Miranda Caroline Raison (born 18 November 1977) is an English actress.

Early life

Miranda Raison was born in Burnham Thorpe, Norfolk, on 18 November 1977. Her mother is former Anglia News reader Caroline Raison (née Harvey).  Her father, Nick Raison, is a jazz pianist who accompanied the BBC National Orchestra of Wales when Raison played a showgirl in the Doctor Who episodes "Daleks in Manhattan" and "Evolution of the Daleks".

Raison's parents divorced when she was five years old. From a young age she attended five boarding schools, including Gresham's School, Felixstowe College and Stowe School; her education was paid for by her grandfather.

It was at Felixstowe College where she developed an interest in acting; she moved there after experiencing bullying at her previous school. She trained at the Webber Douglas Academy of Dramatic Art.

Career

Theatre
In 1999, she played the role of June Stanley in the play The Man Who Came to Dinner.

In 2000, Raison played Desdemona in William Shakespeare's Othello at the Theatre Royal, York.

From 27 February to 7 April 2001, she performed in the role of Davina in the farce Don't Just Lie There, Say Something! (originally titled Whitehall Farce) at The Mill, Sonning.
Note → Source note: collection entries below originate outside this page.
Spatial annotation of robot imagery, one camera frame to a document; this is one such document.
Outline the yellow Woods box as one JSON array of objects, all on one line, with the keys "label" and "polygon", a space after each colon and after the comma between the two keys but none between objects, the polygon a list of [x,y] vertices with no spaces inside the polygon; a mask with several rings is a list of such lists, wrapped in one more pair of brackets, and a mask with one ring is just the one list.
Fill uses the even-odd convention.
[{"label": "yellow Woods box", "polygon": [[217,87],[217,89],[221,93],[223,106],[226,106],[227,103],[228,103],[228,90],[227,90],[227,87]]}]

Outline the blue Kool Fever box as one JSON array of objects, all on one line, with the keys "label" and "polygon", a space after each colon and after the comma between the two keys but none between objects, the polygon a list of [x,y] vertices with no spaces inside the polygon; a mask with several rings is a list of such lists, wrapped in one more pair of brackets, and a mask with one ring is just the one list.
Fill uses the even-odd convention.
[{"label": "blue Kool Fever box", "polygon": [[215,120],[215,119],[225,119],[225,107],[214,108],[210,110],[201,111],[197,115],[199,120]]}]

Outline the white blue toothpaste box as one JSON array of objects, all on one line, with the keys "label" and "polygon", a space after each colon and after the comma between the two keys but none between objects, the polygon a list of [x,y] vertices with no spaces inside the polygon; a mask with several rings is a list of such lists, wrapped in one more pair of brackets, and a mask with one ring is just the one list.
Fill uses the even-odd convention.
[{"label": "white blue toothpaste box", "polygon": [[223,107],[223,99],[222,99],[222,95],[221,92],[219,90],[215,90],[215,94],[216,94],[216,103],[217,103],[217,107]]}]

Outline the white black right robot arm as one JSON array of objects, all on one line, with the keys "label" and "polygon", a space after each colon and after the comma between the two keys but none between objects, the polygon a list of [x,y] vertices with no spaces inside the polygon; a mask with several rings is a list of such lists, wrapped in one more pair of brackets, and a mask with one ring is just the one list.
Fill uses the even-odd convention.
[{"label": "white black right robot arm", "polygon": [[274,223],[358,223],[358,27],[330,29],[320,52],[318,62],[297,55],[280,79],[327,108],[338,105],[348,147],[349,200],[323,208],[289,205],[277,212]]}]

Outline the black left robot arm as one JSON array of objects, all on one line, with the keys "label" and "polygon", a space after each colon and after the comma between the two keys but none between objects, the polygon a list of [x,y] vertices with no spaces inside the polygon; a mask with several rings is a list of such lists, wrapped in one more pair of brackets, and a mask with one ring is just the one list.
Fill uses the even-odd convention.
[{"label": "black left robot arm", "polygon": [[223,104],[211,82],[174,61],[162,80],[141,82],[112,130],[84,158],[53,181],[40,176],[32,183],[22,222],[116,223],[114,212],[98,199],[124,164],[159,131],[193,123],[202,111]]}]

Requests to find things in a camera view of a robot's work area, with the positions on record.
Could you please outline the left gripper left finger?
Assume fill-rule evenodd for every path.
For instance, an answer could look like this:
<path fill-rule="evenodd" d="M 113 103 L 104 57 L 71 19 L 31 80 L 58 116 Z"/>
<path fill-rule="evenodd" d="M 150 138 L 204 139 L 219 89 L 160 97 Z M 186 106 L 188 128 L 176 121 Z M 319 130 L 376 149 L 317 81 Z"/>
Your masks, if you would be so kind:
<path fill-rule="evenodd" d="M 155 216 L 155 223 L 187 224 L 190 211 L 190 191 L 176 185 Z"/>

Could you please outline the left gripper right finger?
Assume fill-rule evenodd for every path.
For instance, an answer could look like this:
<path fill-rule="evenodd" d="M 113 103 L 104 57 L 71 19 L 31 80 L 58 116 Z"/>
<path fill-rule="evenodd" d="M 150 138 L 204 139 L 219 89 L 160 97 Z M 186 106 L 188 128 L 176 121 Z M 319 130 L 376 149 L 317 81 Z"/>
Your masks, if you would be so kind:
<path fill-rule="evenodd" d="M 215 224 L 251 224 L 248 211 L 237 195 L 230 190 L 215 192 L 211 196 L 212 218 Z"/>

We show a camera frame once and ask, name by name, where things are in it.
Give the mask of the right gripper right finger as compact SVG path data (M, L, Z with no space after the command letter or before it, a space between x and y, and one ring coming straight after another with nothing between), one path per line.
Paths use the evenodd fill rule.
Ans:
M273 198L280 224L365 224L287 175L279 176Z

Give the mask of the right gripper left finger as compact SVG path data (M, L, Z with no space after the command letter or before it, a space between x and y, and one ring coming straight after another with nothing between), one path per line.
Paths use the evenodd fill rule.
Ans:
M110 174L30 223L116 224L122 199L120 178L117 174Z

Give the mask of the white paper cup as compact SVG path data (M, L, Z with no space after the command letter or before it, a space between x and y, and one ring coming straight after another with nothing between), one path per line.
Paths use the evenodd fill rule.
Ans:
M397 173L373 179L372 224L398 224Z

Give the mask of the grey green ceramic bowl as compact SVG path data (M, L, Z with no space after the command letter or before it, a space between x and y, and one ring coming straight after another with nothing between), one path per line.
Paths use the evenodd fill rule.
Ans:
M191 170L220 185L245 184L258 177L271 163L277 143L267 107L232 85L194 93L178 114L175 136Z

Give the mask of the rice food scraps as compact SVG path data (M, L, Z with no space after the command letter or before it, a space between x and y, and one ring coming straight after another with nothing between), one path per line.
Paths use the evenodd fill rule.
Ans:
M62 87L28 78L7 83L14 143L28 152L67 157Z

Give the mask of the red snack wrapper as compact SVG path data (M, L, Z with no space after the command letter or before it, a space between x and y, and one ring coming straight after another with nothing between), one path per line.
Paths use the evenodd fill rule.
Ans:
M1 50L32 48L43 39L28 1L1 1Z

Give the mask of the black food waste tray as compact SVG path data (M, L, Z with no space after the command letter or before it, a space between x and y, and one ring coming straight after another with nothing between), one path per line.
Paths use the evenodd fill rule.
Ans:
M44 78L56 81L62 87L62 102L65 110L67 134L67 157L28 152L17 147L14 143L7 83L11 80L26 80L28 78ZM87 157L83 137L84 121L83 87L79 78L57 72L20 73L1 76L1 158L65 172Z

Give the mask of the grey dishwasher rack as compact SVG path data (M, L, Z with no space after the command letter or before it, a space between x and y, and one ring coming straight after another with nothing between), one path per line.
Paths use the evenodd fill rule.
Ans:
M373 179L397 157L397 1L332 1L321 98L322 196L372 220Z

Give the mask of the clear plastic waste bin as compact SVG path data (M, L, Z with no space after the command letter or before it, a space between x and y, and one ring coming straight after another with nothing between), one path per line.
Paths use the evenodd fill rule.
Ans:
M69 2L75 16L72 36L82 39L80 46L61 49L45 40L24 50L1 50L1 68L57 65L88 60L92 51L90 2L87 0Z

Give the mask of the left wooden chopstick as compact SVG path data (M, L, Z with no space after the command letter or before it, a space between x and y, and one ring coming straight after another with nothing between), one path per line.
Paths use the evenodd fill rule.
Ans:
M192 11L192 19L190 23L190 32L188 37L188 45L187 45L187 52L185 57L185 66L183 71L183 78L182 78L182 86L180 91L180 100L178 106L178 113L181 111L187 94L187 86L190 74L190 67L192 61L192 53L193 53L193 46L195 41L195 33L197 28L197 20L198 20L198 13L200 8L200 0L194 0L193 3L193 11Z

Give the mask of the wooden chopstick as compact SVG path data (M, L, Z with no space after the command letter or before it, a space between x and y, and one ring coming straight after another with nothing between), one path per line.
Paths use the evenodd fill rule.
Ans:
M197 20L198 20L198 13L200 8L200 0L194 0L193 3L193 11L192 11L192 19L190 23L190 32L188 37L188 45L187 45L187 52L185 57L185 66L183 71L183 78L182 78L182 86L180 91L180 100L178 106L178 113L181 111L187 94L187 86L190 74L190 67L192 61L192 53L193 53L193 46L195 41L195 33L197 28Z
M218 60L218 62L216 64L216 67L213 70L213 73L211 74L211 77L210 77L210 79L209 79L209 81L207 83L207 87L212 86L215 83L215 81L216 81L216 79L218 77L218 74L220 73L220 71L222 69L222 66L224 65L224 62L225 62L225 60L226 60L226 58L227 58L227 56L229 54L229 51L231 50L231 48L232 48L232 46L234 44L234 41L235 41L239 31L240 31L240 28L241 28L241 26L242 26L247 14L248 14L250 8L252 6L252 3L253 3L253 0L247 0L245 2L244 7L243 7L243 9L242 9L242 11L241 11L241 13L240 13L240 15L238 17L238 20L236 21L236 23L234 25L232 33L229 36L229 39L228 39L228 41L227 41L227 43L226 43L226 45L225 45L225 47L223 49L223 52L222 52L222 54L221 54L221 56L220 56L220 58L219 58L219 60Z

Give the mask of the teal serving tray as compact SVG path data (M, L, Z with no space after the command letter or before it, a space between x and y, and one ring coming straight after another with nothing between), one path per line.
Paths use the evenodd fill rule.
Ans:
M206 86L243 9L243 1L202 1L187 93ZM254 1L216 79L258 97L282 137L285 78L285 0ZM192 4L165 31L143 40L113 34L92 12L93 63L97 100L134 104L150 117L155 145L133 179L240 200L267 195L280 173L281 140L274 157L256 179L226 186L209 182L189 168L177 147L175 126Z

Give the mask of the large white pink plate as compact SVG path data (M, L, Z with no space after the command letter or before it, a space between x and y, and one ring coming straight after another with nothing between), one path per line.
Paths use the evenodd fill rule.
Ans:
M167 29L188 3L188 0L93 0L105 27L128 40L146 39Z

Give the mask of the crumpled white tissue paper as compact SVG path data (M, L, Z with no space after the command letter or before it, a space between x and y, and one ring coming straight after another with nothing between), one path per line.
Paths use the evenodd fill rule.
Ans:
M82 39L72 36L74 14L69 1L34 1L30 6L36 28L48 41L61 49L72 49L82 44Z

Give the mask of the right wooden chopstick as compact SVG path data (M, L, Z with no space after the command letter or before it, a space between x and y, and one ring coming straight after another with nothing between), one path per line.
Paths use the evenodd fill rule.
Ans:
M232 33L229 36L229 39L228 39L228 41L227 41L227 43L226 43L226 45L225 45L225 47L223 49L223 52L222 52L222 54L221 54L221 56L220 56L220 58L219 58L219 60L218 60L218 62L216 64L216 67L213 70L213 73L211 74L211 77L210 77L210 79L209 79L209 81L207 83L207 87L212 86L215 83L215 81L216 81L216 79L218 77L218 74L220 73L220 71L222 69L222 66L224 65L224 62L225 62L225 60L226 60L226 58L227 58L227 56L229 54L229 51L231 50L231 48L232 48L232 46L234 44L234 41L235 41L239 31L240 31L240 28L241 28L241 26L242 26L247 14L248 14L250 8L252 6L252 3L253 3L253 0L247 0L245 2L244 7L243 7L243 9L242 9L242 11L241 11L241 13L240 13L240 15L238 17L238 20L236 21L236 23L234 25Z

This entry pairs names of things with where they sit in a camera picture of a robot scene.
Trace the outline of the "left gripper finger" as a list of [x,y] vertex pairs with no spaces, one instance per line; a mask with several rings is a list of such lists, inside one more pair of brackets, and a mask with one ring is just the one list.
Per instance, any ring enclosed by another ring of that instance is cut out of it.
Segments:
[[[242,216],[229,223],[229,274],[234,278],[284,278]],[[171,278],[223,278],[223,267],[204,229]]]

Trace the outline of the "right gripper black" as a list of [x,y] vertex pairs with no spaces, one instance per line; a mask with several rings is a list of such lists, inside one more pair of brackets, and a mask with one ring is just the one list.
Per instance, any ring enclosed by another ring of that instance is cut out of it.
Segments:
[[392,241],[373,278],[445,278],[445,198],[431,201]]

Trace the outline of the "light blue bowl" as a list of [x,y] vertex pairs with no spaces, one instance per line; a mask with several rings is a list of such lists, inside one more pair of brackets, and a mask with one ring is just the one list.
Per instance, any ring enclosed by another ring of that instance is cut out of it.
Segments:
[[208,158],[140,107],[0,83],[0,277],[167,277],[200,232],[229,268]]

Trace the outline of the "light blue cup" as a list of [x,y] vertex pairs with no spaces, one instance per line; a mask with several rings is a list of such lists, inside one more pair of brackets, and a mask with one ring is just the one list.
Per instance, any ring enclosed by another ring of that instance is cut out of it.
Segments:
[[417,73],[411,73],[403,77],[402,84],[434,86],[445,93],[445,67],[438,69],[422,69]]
From 2002–3, she appeared as Ben-Hur's love interest in a minimalist production of the eponymous play at the Battersea Arts Centre. Later in 2003, she was featured in Pains of Youth, again at the Battersea Arts Centre, playing the death obsessed bisexual Desiree; Lyn Gardner of The Guardian described her performance as making "Desiree's death wish seem tragic rather than merely silly."

In 2010 she played the title role in Anne Boleyn, a new play by Howard Brenton, who had also been involved in scripts for BBC's Spooks in which Raison went on to appear in 5 series, which premiered at Shakespeare's Globe on 24 July 2010 to high critical acclaim. In the same Shakespeare's Globe season Raison also played Anne Boleyn in Henry VIII by William Shakespeare.

In 2011, she appeared as Ann in the short play "Oliver Lewis" by Jack Thorne, part of the series of plays 66 Books performed at the Bush Theatre.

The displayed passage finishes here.